12. A bottle as in claim 11 wherein said bottom wall of said groove
is thicker than the said side walls of said groove.
13. A plastic bottle for filling with a hot liquid, said bottle
comprising:
a bottom section;
a substantially cylindrical lateral wall section above said bottom
section; and
a neck above said substantially cylindrical lateral wall
section;
said substantially cylindrical lateral wall section having a single
set only of a plurality of helical grooves spaced therearound
parallel to each other, each pair of adjacent grooves defining a
curved panel part of said lateral wall section therebetween, said
grooves to provide a vertical reinforcement for the said lateral
wall and to absorb circumferential thermal and mechanical
contractions of the bottle, wherein each groove has a substantially
trapezoidal cross section which is opened at its larger base at the
surface of said lateral wall, the side walls of a groove being
equal with one end thereof joined to the adjacent panel part
through an external curve connection, the other ends of said side
walls incorporating respective internal curves which are joined by
the smaller base of the trapezoid, defining a bottom wall of a said
groove.
14. A plastic bottle according to claim 13, wherein said lateral
wall is slightly convex in the direction of the height of said
bottle before being filled, the walls of said grooves having
increased depth from the ends to the central portion thereof, said
depth being dimensioned to permit deformation of said grooves after
the full capped bottle has cooled tending to bring said panel parts
together, said lateral wall assuming a configuration with a
substantially rectilinear generatrix.
15. A plastic bottle according to claim 13 wherein said groove
varies from a bottom wall of thicker material, and said side walls
tapering down in thickness from said bottom wall to said panel part
of said lateral wall.
Description
FIELD OF THE INVENTION
The present invention refers, in general terms, to a bottle for hot
filling, and more particularly to a one-way plastic bottle, which
is going to be filled with a hot liquid.
BACKGROUND OF THE INVENTION
Liquid foodstuffs, such as natural fruit juices, milk, vegetal oils
and the like, medicinal solutions and suspensions, as well as other
liquid products for human ingestion, in order to be adequately
conditioned should be sterilized before or during bottling, usually
being subjected to thermal treatments, such as pausterization.

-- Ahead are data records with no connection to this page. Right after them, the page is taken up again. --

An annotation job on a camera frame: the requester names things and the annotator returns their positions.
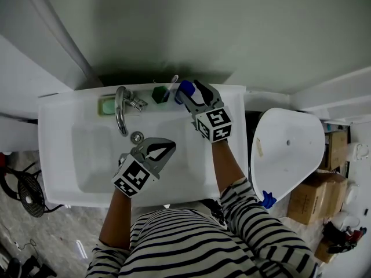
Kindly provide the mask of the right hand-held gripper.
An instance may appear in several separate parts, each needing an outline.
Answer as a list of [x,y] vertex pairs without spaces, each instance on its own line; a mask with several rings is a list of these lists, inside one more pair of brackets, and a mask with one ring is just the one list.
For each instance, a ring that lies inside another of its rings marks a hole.
[[232,132],[232,117],[229,108],[224,105],[219,91],[213,86],[196,79],[194,84],[201,92],[204,104],[196,103],[183,90],[178,90],[176,97],[191,113],[192,124],[203,138],[209,142],[226,140]]

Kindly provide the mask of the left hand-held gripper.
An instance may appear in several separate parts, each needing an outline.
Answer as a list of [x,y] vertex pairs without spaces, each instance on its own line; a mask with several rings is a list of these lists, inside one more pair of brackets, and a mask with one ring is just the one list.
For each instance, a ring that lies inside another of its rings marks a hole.
[[112,178],[116,189],[132,198],[159,181],[159,172],[176,150],[176,143],[166,138],[146,138],[127,155],[122,155]]

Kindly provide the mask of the dark blue round object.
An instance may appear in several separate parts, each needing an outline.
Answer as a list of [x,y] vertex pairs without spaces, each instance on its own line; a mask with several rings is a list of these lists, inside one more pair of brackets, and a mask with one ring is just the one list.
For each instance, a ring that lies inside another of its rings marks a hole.
[[193,83],[188,80],[181,81],[174,97],[174,100],[177,104],[183,103],[179,96],[180,92],[183,92],[185,95],[191,97],[195,93],[195,87]]

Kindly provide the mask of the white toothbrush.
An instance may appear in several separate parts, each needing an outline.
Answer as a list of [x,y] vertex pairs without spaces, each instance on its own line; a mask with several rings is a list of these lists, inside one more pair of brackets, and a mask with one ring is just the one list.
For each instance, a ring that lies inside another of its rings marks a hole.
[[163,95],[163,101],[164,102],[168,101],[168,98],[170,96],[170,91],[171,91],[173,85],[178,81],[178,79],[179,79],[179,76],[177,74],[174,75],[173,78],[170,81],[170,84],[166,86],[166,90],[165,90],[165,93]]

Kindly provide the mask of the green cup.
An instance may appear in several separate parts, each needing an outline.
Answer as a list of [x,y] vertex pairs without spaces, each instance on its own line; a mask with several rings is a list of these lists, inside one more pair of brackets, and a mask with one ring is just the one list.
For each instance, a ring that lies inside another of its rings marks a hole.
[[166,86],[157,86],[152,91],[152,99],[157,103],[165,103],[168,101],[170,91]]

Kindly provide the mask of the person's left forearm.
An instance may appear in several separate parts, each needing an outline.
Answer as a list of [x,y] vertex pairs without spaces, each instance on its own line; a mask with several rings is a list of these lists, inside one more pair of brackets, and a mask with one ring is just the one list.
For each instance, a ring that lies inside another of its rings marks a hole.
[[115,188],[99,240],[106,246],[130,247],[131,199]]

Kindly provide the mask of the person's right forearm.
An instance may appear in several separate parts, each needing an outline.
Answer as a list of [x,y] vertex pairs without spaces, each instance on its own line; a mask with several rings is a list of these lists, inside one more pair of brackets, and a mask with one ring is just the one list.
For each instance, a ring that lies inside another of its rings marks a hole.
[[227,141],[212,144],[214,172],[219,192],[222,193],[234,182],[245,178],[244,173],[234,158]]

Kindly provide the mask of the chrome faucet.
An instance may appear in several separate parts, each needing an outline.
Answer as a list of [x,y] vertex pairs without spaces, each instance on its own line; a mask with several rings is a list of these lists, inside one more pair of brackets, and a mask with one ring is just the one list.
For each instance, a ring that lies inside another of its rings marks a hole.
[[115,118],[117,128],[123,137],[128,136],[128,130],[125,124],[125,106],[128,105],[138,110],[143,111],[148,103],[143,99],[137,97],[131,90],[124,86],[120,86],[115,94]]

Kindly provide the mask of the green soap dish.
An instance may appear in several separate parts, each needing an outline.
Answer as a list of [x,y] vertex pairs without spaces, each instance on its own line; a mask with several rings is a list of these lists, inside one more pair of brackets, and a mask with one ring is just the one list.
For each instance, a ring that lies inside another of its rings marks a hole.
[[101,96],[97,103],[99,116],[115,115],[115,96]]

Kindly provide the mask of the person in striped shirt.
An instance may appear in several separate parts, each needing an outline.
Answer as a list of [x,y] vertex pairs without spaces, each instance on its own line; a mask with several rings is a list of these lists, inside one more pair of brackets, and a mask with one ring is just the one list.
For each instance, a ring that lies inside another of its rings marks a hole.
[[247,179],[220,201],[225,226],[191,208],[140,216],[128,250],[93,249],[86,278],[314,278],[312,251],[259,204]]

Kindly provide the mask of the white bathtub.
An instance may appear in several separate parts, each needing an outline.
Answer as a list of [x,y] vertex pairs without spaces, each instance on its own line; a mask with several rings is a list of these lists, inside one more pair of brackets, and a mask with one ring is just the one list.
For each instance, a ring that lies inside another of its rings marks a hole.
[[[259,157],[256,138],[264,156]],[[250,173],[254,191],[263,200],[263,191],[283,199],[321,164],[325,133],[314,115],[282,108],[265,111],[254,131]]]

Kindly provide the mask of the black round mesh chair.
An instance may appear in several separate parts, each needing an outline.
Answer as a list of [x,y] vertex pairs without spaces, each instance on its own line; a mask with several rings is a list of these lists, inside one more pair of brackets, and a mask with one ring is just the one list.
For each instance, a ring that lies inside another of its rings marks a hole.
[[[4,173],[0,176],[0,187],[3,189],[5,194],[11,199],[20,202],[26,212],[30,216],[40,218],[44,214],[52,213],[61,207],[63,204],[57,205],[54,208],[49,208],[45,203],[45,197],[38,177],[42,171],[38,170],[34,173],[29,173],[33,164],[29,165],[23,171],[17,171],[9,167],[4,167]],[[17,191],[14,191],[6,182],[5,175],[13,175],[17,180]]]

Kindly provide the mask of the upright cardboard box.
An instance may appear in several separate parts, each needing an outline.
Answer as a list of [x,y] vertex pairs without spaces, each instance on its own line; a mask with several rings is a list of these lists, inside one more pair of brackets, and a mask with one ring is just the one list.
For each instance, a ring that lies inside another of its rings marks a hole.
[[345,163],[347,156],[347,144],[347,132],[345,130],[330,133],[327,163],[328,170],[332,171]]

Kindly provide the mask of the large cardboard box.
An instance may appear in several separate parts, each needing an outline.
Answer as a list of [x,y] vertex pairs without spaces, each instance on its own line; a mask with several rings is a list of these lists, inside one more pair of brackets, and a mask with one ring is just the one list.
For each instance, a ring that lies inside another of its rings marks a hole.
[[348,180],[337,173],[312,173],[290,194],[287,217],[304,225],[335,216],[343,205]]

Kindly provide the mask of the flat cardboard box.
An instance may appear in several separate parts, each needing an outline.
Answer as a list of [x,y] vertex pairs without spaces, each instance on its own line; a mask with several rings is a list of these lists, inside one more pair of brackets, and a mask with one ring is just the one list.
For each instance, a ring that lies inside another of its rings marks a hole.
[[331,242],[328,238],[323,237],[319,242],[317,249],[315,250],[315,258],[323,263],[330,263],[335,256],[334,253],[331,253],[332,247],[334,246],[335,244],[333,242]]

In these processes, the liquid is either hot sterilized and bottled
in equally sterilized containers, or bottled and sterilized
together with the open container. The capping is subsequently
effected onto the still hot assembly.
Until the liquid cools down to the room temperature, it suffers a
reduction in its volume. Since the container is hermetically
sealed, the vacuum generated by the contraction of the liquid mass
tends to draw the wall of said container, causing the collapse
thereof.
To the bottler, it is fundamental to keep the good image of his
product, i.e., to present both the container and label in perfect
conditions, till said product is purchased by the costumer. It is
therefore inadmissible to have a distorted bottle with a label that
has wrinkled and torn due to the deformation of the wall.
Traditionally, the bottles used in the conditioning of liquids for
human ingestion are made of glass, which is the material presenting
the higher number of mechanical and visual characteristics, such as
transparency, required for that purpose. Nevertheless, because the
glass is breakable and heavy, it has become of high cost, due to
the high number of bottle breaks during handling. Moreover, the
transportation of glass greatly increases the cost of the
product.
With the evolution of the petrochemical industry and the consequent
rise of new thermoplastic materials, much effort has been made in
trying to obtain a material, which would be adequate to the
manufacture of bottles to be hot filled and which would impart to
said bottles the typical glass characteristics of transparency,
indeformability and perfect label fixation, associated with low
weight and high impact resistance.
The tests with first generation thermoplastics, such as
polyethylenes, polypropylenes and polyvinyl chloride (PVC),
produced bottles with little resistance to collapse, insufficiently
transparent, or presenting both said inconveniences.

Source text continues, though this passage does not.